What you need to do ->
Give the data again exactly as it is written.
*** Opening Supplied records ***
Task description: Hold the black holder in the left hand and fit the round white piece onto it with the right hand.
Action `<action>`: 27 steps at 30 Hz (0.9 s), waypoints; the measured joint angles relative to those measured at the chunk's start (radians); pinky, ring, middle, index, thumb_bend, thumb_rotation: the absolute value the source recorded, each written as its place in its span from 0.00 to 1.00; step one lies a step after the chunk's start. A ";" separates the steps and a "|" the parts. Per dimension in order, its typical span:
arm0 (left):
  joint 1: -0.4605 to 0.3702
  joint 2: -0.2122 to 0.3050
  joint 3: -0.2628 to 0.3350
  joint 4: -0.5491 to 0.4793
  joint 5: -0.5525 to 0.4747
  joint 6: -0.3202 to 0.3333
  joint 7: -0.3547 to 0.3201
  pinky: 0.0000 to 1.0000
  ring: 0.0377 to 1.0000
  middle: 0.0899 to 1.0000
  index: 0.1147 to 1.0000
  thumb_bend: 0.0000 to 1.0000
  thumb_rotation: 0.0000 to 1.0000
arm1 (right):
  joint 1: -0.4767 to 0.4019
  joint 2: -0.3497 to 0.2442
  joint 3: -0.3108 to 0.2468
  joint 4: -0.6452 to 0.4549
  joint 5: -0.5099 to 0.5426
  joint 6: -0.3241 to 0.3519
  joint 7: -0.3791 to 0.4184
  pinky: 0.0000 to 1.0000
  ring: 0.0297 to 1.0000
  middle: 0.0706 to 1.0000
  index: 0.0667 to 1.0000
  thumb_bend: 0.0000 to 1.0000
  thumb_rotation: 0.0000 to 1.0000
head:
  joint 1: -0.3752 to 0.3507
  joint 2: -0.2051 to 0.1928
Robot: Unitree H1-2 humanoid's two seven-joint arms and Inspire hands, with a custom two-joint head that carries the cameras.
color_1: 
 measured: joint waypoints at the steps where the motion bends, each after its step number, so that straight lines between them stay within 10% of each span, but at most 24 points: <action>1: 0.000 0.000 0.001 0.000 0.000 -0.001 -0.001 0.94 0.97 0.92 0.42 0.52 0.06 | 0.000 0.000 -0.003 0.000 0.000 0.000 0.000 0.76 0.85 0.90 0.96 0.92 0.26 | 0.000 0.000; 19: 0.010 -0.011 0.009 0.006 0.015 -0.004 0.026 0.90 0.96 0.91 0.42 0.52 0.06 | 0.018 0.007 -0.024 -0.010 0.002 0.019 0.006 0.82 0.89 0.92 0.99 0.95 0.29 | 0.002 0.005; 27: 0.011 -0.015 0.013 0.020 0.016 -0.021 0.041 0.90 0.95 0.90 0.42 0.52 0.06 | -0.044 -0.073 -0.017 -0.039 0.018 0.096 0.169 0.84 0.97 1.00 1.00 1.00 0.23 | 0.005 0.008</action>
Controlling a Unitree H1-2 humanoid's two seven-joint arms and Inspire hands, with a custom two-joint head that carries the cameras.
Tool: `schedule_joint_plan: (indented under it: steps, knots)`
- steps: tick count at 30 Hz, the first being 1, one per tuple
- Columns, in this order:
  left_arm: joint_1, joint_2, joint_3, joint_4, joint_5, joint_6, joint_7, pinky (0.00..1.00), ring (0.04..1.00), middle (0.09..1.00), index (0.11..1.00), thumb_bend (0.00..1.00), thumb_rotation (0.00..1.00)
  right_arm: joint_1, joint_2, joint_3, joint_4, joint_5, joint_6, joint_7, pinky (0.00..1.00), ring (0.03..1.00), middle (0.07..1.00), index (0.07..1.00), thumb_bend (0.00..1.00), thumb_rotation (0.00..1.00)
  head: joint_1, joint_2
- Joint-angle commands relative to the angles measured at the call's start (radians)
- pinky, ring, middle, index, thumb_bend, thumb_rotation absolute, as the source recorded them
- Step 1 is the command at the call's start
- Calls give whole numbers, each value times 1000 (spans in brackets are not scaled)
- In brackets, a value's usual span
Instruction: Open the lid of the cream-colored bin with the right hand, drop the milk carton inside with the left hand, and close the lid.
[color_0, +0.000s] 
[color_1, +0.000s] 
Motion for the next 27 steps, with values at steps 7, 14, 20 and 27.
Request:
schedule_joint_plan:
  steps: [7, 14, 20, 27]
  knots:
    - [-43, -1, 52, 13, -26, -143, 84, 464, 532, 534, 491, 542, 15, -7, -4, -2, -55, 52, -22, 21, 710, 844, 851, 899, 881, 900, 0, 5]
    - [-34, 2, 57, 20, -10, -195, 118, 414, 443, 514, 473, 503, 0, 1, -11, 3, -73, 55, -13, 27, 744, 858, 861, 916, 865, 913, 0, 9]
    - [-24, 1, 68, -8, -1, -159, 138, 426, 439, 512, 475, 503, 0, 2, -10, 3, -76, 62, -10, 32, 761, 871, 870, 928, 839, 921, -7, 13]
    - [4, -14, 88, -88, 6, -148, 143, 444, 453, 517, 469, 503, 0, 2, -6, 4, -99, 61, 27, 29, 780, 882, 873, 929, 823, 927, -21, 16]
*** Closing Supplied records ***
Exercise response ->
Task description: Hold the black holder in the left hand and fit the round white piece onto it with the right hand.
Action `<action>`: 27 steps at 30 Hz (0.9 s), waypoints; the measured joint angles relative to those measured at the chunk's start (radians); pinky, ring, middle, index, thumb_bend, thumb_rotation: the absolute value the source recorded, each written as its place in its span from 0.00 to 1.00; step one lies a step after the chunk's start. A ";" separates the steps and a "|" the parts. Per dimension in order, its typical span:
arm0 (left):
  joint 1: -0.4605 to 0.3702
  joint 2: -0.2122 to 0.3050
  joint 3: -0.2628 to 0.3350
  joint 4: -0.5491 to 0.4793
  joint 5: -0.5525 to 0.4747
  joint 6: -0.3202 to 0.3333
  joint 7: -0.3547 to 0.3201
  pinky: 0.0000 to 1.0000
  ring: 0.0377 to 1.0000
  middle: 0.0899 to 1.0000
  index: 0.1147 to 1.0000
  thumb_bend: 0.0000 to 1.0000
  thumb_rotation: 0.0000 to 1.0000
arm1 (right):
  joint 1: -0.4767 to 0.4019
  joint 2: -0.3497 to 0.2442
  joint 3: -0.3108 to 0.2468
  joint 4: -0.6452 to 0.4549
  joint 5: -0.5099 to 0.5426
  joint 6: -0.3241 to 0.3519
  joint 7: -0.3791 to 0.4184
  pinky: 0.0000 to 1.0000
  ring: 0.0297 to 1.0000
  middle: 0.0706 to 1.0000
  index: 0.0667 to 1.0000
  thumb_bend: 0.0000 to 1.0000
  thumb_rotation: 0.0000 to 1.0000
head:
  joint 1: -0.3752 to 0.3507
  joint 2: -0.2051 to 0.1928
Robot: Unitree H1-2 humanoid's two seven-joint arms and Inspire hands, with a custom two-joint head that carries the cameras.
color_1: 
 measured: joint waypoints at the steps where the motion bends, each after its step number, so that straight lines between them stay within 10% of each span, but at most 24 points: <action>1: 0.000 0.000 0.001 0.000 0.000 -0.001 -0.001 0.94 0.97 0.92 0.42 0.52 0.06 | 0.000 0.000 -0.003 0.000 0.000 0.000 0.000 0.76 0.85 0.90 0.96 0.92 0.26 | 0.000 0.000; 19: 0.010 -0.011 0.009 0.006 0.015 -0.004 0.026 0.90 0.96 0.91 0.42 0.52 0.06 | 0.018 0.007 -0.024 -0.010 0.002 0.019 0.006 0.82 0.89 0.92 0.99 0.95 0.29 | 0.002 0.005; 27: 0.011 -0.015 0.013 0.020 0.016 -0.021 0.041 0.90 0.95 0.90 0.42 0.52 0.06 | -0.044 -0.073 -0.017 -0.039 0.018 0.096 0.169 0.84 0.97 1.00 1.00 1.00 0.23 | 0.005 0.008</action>
Controlling a Unitree H1-2 humanoid's two seven-joint arms and Inspire hands, with a custom two-joint head that carries the cameras.
Tool: `schedule_joint_plan: (indented under it: steps, knots)`
- steps: tick count at 30 Hz, the first being 1, one per tuple
- Columns, in this order:
  left_arm: joint_1, joint_2, joint_3, joint_4, joint_5, joint_6, joint_7, pinky (0.00..1.00), ring (0.04..1.00), middle (0.09..1.00), index (0.11..1.00), thumb_bend (0.00..1.00), thumb_rotation (0.00..1.00)
  right_arm: joint_1, joint_2, joint_3, joint_4, joint_5, joint_6, joint_7, pinky (0.00..1.00), ring (0.03..1.00), middle (0.07..1.00), index (0.07..1.00), thumb_bend (0.00..1.00), thumb_rotation (0.00..1.00)
  head: joint_1, joint_2
- Joint-angle commands relative to the angles measured at the call's start (radians)
- pinky, ring, middle, index, thumb_bend, thumb_rotation absolute, as the source recorded them
- Step 1 is the command at the call's start
- Calls give whole numbers, each value times 1000 (spans in brackets are not scaled)
- In brackets, a value's usual span
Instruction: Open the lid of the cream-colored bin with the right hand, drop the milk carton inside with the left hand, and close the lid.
[color_0, +0.000s] 
[color_1, +0.000s] 
Motion for the next 27 steps, with values at steps 7, 14, 20 and 27.
Request:
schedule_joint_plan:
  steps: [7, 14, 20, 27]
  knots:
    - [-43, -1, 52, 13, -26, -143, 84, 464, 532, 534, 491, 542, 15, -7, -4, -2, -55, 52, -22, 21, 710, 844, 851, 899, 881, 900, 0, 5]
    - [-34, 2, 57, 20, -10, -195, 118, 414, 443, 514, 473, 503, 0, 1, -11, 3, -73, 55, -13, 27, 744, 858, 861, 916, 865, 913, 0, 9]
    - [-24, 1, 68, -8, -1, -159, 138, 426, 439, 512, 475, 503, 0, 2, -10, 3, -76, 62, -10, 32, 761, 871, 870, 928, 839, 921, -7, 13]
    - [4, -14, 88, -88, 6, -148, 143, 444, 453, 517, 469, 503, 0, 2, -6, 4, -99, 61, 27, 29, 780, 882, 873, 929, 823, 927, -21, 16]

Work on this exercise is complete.